Go to our transparency data repo for structured data files of requests to disclose user information.
In 2022, GitHub received and processed 432 requests to disclose user information, as compared to 335 in 2021. Of those 432 requests, 274 were subpoenas (with 265 of those subpoenas being criminal or from government agencies and 9 being civil), 97 were court orders, and 22 were search warrants. These requests also include 39 cross-border data requests, which we’ll share more about later in this report. These numbers represent every request we received for user information, regardless of whether we disclosed information or not, with one exception: we are prohibited from stating whether or how many national security letters or orders we received. You can find more information on that below. We’ll cover additional information about disclosure and notification in the next sections.
The large majority (97.9%) of these requests came from law enforcement or government agencies. The remaining 2.1% were civil requests, all of which came from civil litigants seeking information about another party.
Legal requests for user information received (by type)

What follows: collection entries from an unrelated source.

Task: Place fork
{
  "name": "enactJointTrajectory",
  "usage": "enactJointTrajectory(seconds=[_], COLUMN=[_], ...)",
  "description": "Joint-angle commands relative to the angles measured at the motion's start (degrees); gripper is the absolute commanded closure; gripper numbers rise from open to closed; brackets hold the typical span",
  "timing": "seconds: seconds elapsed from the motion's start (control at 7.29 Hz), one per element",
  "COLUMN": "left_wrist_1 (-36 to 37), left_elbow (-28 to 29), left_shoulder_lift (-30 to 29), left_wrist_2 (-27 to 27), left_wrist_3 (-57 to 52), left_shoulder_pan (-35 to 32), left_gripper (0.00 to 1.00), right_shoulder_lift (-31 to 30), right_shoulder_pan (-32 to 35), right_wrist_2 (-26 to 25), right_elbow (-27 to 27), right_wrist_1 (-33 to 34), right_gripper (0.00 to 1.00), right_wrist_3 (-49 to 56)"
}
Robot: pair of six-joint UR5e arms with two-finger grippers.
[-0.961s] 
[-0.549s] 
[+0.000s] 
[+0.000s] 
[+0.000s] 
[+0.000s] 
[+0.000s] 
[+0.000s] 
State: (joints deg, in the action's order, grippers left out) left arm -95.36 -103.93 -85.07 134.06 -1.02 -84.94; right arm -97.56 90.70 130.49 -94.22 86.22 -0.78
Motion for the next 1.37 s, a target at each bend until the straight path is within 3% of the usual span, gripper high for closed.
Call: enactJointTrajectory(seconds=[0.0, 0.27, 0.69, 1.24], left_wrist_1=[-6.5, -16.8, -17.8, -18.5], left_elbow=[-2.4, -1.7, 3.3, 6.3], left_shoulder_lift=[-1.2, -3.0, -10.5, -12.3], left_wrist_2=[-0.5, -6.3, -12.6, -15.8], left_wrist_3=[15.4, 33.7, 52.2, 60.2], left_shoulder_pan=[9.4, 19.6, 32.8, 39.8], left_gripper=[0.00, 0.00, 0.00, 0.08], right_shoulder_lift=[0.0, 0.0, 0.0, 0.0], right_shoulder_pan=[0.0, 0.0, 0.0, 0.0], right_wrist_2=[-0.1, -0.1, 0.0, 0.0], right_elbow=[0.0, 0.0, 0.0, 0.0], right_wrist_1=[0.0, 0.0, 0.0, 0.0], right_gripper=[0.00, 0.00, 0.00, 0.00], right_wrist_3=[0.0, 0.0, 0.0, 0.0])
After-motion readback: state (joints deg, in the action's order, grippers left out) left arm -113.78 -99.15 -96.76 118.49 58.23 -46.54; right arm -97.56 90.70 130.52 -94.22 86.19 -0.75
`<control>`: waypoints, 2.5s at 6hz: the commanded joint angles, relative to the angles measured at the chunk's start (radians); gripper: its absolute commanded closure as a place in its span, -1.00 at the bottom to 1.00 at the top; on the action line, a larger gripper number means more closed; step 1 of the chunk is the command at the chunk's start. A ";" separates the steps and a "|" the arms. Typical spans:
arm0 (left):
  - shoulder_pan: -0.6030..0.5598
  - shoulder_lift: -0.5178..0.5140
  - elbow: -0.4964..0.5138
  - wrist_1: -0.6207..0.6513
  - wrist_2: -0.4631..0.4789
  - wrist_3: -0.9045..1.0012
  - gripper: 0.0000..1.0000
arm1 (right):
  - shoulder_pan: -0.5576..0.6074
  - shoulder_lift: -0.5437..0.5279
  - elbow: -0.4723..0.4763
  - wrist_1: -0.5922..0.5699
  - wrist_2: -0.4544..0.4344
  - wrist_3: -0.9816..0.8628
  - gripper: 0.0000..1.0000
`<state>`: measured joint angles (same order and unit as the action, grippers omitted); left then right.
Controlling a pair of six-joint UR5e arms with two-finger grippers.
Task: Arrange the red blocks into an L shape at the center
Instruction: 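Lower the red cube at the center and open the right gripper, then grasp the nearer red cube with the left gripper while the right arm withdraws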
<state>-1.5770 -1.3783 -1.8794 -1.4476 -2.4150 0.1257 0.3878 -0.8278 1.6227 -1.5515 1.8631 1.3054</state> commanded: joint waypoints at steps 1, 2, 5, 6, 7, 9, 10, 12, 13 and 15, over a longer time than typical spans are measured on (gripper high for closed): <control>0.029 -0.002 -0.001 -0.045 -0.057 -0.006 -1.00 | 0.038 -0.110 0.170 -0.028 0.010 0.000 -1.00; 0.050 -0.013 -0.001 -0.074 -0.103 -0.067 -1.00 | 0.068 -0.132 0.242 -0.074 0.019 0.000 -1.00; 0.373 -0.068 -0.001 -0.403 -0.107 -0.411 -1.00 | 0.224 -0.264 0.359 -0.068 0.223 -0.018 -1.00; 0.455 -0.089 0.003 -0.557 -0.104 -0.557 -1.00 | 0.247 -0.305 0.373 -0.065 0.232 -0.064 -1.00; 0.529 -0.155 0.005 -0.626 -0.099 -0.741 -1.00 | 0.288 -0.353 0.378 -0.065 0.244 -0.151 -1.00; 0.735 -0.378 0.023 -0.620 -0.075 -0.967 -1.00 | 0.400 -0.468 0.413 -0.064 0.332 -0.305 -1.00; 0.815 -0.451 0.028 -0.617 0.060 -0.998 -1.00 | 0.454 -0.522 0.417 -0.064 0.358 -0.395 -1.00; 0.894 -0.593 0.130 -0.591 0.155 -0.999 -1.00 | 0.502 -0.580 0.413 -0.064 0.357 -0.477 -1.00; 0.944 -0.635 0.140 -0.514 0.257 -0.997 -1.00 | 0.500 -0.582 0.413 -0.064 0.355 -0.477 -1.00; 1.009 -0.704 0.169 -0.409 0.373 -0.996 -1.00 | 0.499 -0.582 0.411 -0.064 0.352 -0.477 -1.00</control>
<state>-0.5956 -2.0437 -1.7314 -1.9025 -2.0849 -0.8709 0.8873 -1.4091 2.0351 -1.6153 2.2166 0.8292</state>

Disclosure and notification
How we review requests to disclose user information
We carefully review all requests to disclose user data to ensure they adhere to our policies and satisfy all appropriate legal requirements, and we push back where they do not. As a result, we didn’t disclose user information in response to every request we received. In some cases, the request was not specific enough, and the requesting party withdrew the request after we asked for clarification. In other cases, we received very broad requests, and we were able to limit the scope of the information we provided.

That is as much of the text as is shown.